Dexter Filkins: I think what so gallingly obvious was that everyone in the US government knew exactly what we're talking about here. They knew that the Afghan government was predatory. They knew that it was a criminal state. They had a name for it. They called it VICE, V-I-C-E, which stood for Vertically Integrated Criminal Enterprise. That was the name that the Pentagon gave to the Afghan government. They knew and yet the thing did not get fixed. What was that? I guess ultimately, it was a lack of political will.
David Remnick: It seems interesting or ironic that one of the major American politicians who earlier would get up in meetings in the situation room and say, "We don't have a possibility of victory here, we should get out," is Joe Biden. The person on whom the burden of the withdrawal falls and you can easily argue who's responsible for the titanic and tragic screw up of the execution of that withdrawal. If you look at Biden's voice in the arguments within the Obama administration, he's a voice telling Obama don't listen to the generals, don't have a surge, get out, and now it lands on him. What has been Biden's role in this epic all along?
Dexter Filkins: I think you're right. I think Biden from the beginning was deeply skeptical of the United States attempting anything ambitious in Afghanistan. I think he did believe that President Obama got rolled by the generals, intimidated by the generals in 2009 when Obama did the surge. I think there are moments where Biden and I think in this case, he was confronted by Richard Holbrooke, the special envoy who said, "We can't leave in a hurry. You understand that, Mr. Vice President," back in 2010. Vice President Biden essentially saying, "Get out, we're leaving. I don't care. I don't care about all the Afghans on the ground there. Don't bother me with this."

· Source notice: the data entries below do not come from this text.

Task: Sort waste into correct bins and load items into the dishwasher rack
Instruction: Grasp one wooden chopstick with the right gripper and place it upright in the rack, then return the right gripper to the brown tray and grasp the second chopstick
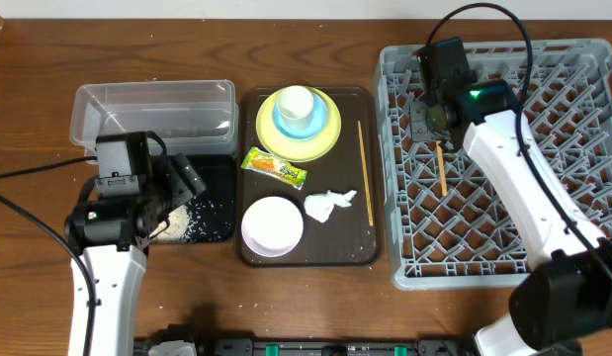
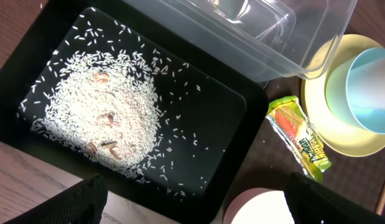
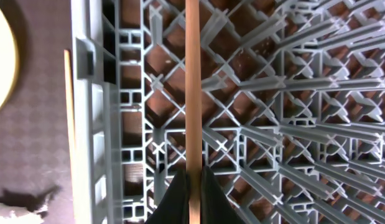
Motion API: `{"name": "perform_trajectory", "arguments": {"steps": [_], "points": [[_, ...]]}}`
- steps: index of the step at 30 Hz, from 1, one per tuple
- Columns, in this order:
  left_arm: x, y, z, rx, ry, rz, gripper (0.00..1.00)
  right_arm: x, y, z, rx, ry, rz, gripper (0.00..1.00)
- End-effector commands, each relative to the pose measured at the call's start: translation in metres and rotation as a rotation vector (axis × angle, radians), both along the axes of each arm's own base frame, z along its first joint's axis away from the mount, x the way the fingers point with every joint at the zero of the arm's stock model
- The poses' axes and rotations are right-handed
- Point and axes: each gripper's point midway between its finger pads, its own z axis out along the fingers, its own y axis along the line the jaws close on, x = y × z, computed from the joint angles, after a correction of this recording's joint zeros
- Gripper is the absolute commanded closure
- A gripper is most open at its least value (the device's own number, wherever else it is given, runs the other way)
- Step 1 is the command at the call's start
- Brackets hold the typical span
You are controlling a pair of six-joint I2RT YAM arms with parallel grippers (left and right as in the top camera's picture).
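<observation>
My right gripper (image 3: 193,186) is shut on a wooden chopstick (image 3: 192,87), which hangs over the left part of the grey dishwasher rack (image 1: 582,259); the chopstick (image 1: 441,168) shows below the gripper (image 1: 431,117) in the overhead view. A second chopstick (image 1: 366,173) lies on the brown tray (image 1: 248,255). On the tray also sit a cup (image 1: 295,102) in a blue bowl on a yellow plate (image 1: 325,138), a green wrapper (image 1: 274,166), a crumpled napkin (image 1: 328,205) and a pink bowl (image 1: 272,224). My left gripper (image 2: 192,211) hangs open over the black bin (image 2: 204,118) of rice.
A clear plastic bin (image 1: 152,111) stands behind the black bin (image 1: 215,198) at the left. Loose rice grains lie in the black bin. The rack (image 3: 292,124) fills the table's right side, its left wall next to the tray's right edge.
My right gripper was down on the tray at one of the two chopsticks. It is now over the rack's left part, shut on that chopstick. One chopstick is left on the tray. The left arm is unmoved.
My right gripper was over the back of the rack. Then it was above the chopsticks on the tray, then low with its fingers around one of them. Now it holds that chopstick over the rack. My left gripper stayed open over the black bin throughout.
</observation>
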Motion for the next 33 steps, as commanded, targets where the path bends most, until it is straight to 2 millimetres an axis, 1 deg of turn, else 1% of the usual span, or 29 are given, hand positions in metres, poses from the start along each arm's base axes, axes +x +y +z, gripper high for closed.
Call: {"name": "perform_trajectory", "arguments": {"steps": [1, 5, 10, 14, 16, 18, 22, 27, 33], "points": [[0.001, 0.004, 0.005, 0.016, -0.012, 0.012, 0.07, 0.0, -0.006, -0.015, -0.017, 0.044, 0.01, 0.96], [0.001, 0.004, 0.005, 0.016, -0.012, 0.012, 0.07, -0.001, -0.006, -0.024, -0.023, 0.068, 0.01, 0.91], [0.001, 0.004, 0.005, 0.016, -0.012, 0.012, 0.07, -0.002, -0.006, -0.026, -0.026, 0.078, 0.01, 0.76], [0.001, 0.004, 0.005, 0.016, -0.012, 0.012, 0.07, -0.002, -0.003, -0.027, 0.001, 0.08, -0.004, 0.75], [0.001, 0.004, 0.005, 0.016, -0.012, 0.012, 0.07, -0.004, 0.009, -0.029, 0.083, 0.088, -0.035, 0.75], [0.001, 0.004, 0.005, 0.016, -0.012, 0.012, 0.07, -0.008, 0.031, -0.03, 0.208, 0.113, -0.051, 0.76], [0.001, 0.004, 0.005, 0.016, -0.012, 0.012, 0.07, -0.014, 0.07, -0.028, 0.317, 0.129, 0.035, 0.77], [0.001, 0.004, 0.005, 0.016, -0.012, 0.012, 0.07, -0.021, 0.112, -0.024, 0.313, 0.102, 0.141, 0.76], [0.001, 0.004, 0.005, 0.016, -0.012, 0.012, 0.07, -0.028, 0.145, -0.025, 0.217, 0.036, 0.223, 0.76]]}}
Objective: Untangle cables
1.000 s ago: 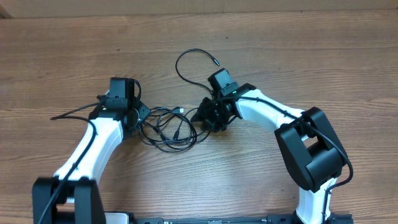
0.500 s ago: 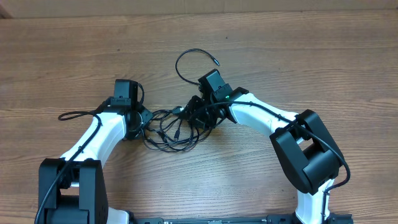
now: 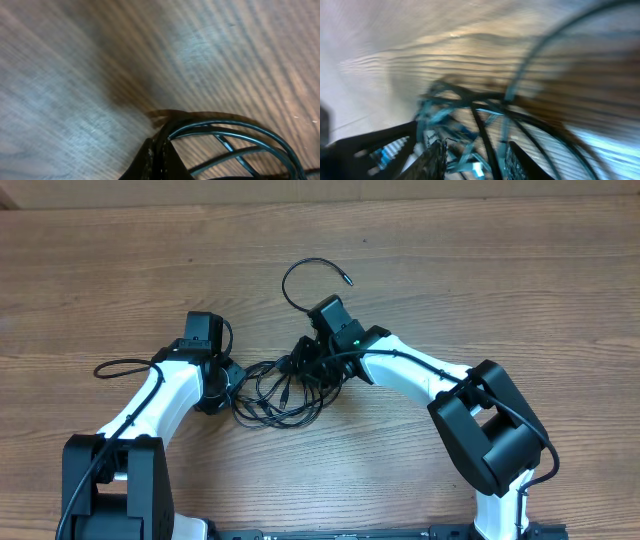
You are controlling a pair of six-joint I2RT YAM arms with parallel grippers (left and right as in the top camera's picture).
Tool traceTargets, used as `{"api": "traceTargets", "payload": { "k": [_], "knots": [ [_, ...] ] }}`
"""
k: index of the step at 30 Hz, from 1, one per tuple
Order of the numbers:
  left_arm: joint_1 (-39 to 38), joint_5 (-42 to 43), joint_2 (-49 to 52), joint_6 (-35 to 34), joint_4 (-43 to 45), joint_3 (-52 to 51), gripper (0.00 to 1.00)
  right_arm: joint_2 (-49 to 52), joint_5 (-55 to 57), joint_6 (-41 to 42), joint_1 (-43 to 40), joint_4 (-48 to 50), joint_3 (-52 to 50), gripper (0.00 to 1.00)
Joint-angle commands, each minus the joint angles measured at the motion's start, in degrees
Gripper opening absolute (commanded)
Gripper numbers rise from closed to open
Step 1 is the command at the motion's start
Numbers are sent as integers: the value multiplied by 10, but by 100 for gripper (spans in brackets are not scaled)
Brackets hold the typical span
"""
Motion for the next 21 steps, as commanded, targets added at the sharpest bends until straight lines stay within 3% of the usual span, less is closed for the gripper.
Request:
{"api": "traceTargets", "payload": {
  "k": [1, 6, 8, 17, 21],
  "knots": [
    [-4, -28, 7, -42, -13, 7, 4, -15, 55, 2, 5, -9, 6, 36],
    [-4, -37, 7, -42, -24, 7, 4, -15, 65, -34, 6, -3, 5, 38],
    [-4, -46, 7, -46, -29, 7, 5, -15, 83, -74, 6, -5, 5, 42],
    [-4, -44, 7, -45, -47, 7, 4, -14, 88, -263, 6, 20, 2, 43],
    [-4, -27, 7, -46, -49, 7, 4, -14, 94, -292, 6, 46, -6, 42]
  ]
}}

David Remnick: The I don't care will leave a hideous taste in the mouth of history for a long time to come.
Dexter Filkins: Yes, here we are.
David Remnick: A lot of people say that in the end, this will not hurt Joe Biden politically in places like Scranton because people who bear the costs of this war, who've always borne the cost of this war are in places like Scranton and they're happy not to send their kids there anymore.
Dexter Filkins: That's right. That's true. This war was fought and the war in Iraq was fought by 19-year-olds. I don't know anyone watching on television what has unfolded over the past week cannot be pleased with the way it was done, even if they believed strongly that we needed to leave. I think that's going to stick, the callousness and the unnecessary cruelty with which the withdrawal was done. I think that'll stick with virtually everyone. It just didn't have to happen this way.
David Remnick: Dexter Filkins, thank you so much. You can read Dexter's reporting on Afghanistan and much more at newyorker.com.